▶ _Work item_
Whenever a line contains the string "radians", copy it out of the entries.

▶ _Data provided_
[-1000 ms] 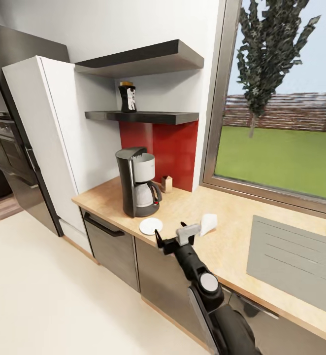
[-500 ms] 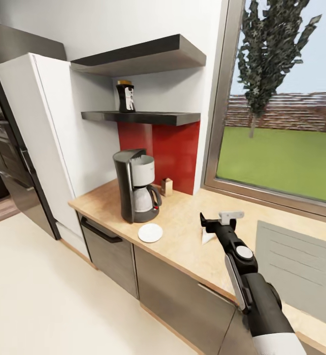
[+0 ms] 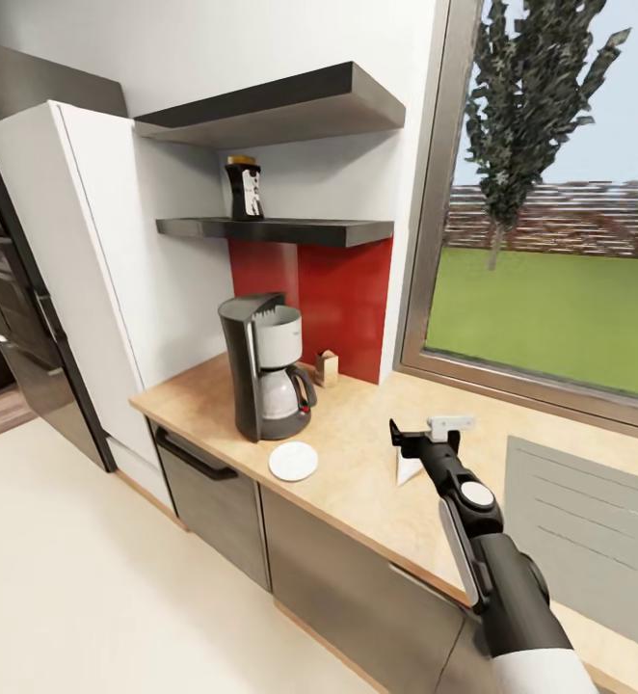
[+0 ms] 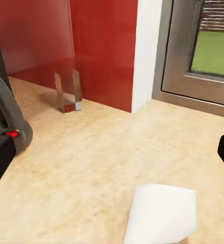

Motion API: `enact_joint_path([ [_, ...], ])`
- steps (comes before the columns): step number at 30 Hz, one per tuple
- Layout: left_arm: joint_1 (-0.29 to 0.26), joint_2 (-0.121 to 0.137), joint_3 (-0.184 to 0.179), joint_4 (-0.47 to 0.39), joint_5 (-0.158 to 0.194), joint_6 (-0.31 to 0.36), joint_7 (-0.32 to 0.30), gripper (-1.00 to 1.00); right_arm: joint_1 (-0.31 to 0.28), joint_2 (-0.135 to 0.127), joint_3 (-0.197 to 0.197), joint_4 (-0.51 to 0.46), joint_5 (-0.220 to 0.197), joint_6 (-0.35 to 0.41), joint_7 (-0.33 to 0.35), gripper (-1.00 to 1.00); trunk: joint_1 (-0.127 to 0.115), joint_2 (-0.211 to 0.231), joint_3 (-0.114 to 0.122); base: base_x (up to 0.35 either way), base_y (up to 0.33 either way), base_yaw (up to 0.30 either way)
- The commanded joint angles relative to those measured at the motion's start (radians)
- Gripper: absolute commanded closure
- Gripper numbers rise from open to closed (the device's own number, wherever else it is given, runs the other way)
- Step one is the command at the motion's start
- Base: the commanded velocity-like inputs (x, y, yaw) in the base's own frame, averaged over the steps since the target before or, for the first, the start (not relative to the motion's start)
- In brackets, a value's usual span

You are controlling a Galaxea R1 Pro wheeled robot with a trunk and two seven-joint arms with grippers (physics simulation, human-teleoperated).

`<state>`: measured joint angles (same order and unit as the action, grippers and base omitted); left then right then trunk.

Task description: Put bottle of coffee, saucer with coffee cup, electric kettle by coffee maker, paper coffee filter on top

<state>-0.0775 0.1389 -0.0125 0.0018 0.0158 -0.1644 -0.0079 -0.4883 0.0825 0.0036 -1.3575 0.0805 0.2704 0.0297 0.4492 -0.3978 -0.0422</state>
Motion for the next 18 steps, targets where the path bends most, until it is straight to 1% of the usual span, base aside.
enact_joint_path([
  [1, 0.005, 0.001, -0.001, 0.003, 0.002, -0.006, 0.0, -1.0, 0.0, 0.006, -0.004, -0.007, 0.003, 0.007, -0.003, -1.0, 0.001, -0.002, -0.002, 0.116, 0.0, 0.0],
  [5, 0.028, 0.007, 0.0, 0.009, 0.002, -0.003, 0.0, -1.0, 0.004, 0.027, -0.008, -0.03, -0.004, 0.008, -0.025, -1.0, 0.001, -0.002, -0.002, 0.148, 0.0, 0.0],
  [7, 0.039, 0.009, 0.0, 0.011, 0.003, -0.002, 0.0, -1.0, 0.005, 0.031, -0.009, -0.041, -0.005, 0.008, -0.036, -1.0, 0.001, -0.002, -0.002, 0.164, 0.0, 0.0],
  [11, 0.048, 0.009, 0.0, 0.011, 0.003, -0.001, 0.0, -1.0, 0.005, 0.032, -0.01, -0.044, -0.006, 0.008, -0.057, -1.0, 0.001, -0.002, -0.002, 0.167, 0.0, 0.0],
  [18, 0.048, 0.01, 0.001, 0.012, 0.003, -0.001, 0.0, -1.0, 0.005, 0.032, -0.01, -0.043, -0.005, 0.009, -0.057, -1.0, 0.001, -0.002, -0.002, 0.168, 0.017, -0.021],
])
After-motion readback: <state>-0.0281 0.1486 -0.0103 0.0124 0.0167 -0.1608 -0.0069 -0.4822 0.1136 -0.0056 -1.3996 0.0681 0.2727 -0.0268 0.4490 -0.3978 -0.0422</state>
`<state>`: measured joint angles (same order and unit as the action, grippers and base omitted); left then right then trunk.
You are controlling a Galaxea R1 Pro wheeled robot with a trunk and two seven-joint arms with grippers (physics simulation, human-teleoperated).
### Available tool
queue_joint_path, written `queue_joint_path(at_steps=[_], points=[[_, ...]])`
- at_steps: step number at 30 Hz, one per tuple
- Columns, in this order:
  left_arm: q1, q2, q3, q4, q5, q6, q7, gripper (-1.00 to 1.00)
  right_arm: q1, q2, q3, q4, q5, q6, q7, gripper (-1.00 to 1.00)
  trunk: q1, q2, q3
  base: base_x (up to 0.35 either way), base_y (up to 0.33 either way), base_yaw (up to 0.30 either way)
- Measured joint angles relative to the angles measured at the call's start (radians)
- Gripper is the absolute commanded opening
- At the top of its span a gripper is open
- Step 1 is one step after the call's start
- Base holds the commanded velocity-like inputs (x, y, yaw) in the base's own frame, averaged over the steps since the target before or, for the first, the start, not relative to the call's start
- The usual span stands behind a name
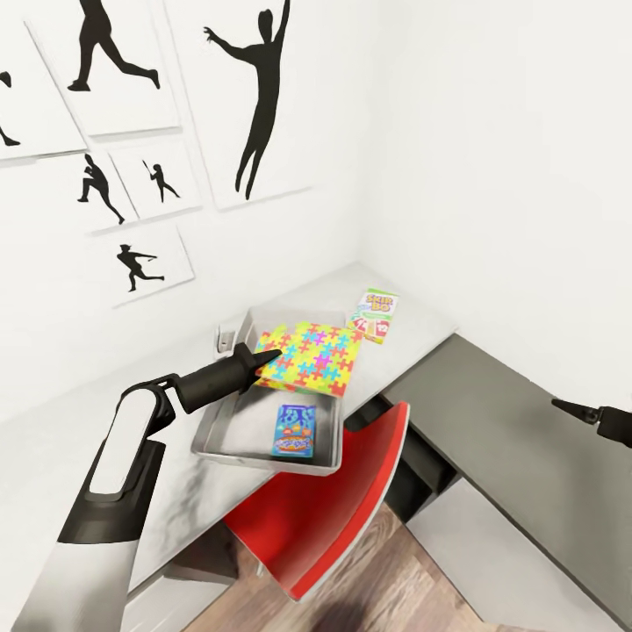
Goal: Put all the toys in the child's room - the three board games (two on the bed and one on the table), the two jigsaw puzzles on the table, and the tennis ball on the table - inside the toy box on the table in the child's room.
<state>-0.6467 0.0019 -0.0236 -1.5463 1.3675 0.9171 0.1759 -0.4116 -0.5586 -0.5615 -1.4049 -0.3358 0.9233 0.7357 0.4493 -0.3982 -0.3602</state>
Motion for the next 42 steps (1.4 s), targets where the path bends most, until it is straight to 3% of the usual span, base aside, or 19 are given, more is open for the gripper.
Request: queue_joint_path(at_steps=[12,25,26,33,34,35,42], points=[[0.000,-0.001,0.001,-0.007,0.001,-0.012,-0.001,-1.00,0.000,0.001,0.001,0.000,0.001,-0.001,0.000,1.00,0.000,0.000,0.000,0.194,-0.099,-0.001],[-0.001,-0.001,0.003,-0.010,-0.002,-0.015,0.000,-1.00,0.000,0.012,0.001,-0.014,0.000,0.000,0.001,1.00,0.000,0.000,0.000,0.033,-0.012,0.000],[-0.001,0.000,0.004,-0.010,-0.002,-0.015,0.001,-1.00,0.000,0.023,0.003,-0.017,0.000,0.000,0.000,1.00,0.000,0.000,0.000,0.003,-0.001,0.000],[-0.016,0.004,0.010,-0.006,-0.002,-0.015,0.002,-1.00,0.000,0.029,0.044,-0.023,0.001,0.002,0.001,1.00,0.000,0.000,0.000,0.001,0.000,0.000],[-0.069,0.005,0.033,-0.005,0.005,-0.019,0.050,-1.00,0.000,0.031,0.071,-0.024,-0.001,0.004,0.001,1.00,0.000,0.000,0.000,0.000,0.000,0.000],[-0.085,0.004,0.035,-0.005,0.014,-0.019,0.069,-1.00,0.000,0.031,0.076,-0.024,0.000,0.005,0.001,1.00,0.000,0.000,0.000,0.000,0.000,0.000],[-0.159,-0.003,0.037,0.003,0.009,-0.019,0.201,-1.00,0.000,0.028,0.091,-0.029,0.000,0.007,0.008,1.00,0.000,0.000,0.000,0.000,0.000,0.000]])
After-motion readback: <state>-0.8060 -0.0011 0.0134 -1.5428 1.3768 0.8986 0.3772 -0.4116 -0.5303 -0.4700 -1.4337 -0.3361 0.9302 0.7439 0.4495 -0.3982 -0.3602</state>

▶ _Response to this task_
- The commanded joint angles relative to those measured at the motion's start (radians)
- Measured joint angles relative to the angles measured at the call's start (radians)

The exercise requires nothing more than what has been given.